What is required: Track down each line below containing the string "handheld" and copy it.

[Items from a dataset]
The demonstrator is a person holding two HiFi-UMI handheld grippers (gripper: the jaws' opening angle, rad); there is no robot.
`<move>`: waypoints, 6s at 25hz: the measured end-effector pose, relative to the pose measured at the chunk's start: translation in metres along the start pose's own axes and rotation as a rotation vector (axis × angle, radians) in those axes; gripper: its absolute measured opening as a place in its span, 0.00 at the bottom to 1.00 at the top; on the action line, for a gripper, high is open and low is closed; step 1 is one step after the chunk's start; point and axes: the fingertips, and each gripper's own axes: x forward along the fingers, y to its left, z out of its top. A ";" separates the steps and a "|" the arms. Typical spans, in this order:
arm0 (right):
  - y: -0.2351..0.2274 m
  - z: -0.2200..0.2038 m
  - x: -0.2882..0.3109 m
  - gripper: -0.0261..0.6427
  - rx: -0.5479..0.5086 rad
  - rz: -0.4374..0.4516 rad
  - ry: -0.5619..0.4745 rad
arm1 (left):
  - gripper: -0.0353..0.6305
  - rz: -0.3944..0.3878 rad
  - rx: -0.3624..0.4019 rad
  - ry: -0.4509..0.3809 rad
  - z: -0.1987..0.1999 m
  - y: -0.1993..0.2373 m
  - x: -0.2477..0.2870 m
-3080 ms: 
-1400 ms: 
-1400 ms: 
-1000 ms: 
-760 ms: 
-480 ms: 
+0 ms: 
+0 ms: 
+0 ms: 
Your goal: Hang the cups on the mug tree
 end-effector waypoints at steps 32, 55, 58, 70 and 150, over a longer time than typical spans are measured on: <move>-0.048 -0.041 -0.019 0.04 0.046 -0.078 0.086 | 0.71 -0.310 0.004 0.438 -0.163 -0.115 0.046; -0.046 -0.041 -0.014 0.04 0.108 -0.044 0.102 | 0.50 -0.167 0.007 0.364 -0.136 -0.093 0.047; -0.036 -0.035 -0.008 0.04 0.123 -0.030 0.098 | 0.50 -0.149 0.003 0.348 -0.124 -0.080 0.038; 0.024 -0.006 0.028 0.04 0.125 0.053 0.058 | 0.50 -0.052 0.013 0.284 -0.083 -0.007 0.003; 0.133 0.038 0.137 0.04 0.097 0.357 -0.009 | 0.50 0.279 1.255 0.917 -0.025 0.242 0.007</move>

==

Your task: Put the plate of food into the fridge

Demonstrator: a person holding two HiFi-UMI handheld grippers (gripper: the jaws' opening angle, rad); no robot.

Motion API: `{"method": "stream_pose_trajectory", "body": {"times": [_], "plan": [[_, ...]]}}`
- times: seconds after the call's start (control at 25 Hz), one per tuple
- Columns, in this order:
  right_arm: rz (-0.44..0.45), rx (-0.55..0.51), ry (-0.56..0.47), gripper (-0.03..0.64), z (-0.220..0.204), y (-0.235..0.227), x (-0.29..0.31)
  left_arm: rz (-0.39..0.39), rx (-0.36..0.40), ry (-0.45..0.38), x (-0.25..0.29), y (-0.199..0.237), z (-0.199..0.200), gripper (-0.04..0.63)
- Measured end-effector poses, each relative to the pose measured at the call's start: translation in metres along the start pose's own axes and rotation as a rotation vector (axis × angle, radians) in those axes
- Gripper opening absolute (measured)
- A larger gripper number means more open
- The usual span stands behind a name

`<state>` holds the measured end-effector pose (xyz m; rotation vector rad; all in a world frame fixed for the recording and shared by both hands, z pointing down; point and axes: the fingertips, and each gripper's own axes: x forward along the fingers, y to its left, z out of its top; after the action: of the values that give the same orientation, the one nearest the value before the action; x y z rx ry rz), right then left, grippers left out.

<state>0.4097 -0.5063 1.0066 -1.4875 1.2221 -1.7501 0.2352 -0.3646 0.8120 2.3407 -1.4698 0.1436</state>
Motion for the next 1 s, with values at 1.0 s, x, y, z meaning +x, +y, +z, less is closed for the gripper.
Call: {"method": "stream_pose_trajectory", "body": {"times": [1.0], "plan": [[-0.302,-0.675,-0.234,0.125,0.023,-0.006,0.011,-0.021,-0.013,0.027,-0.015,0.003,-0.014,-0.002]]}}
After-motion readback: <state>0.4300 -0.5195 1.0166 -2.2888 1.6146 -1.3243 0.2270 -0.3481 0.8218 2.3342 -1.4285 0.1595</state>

Result for this task:
The demonstrator is a person holding two HiFi-UMI handheld grippers (gripper: the jaws' opening angle, rad); there is no robot.
Demonstrator: a person holding two HiFi-UMI handheld grippers (gripper: the jaws' opening angle, rad); no robot.

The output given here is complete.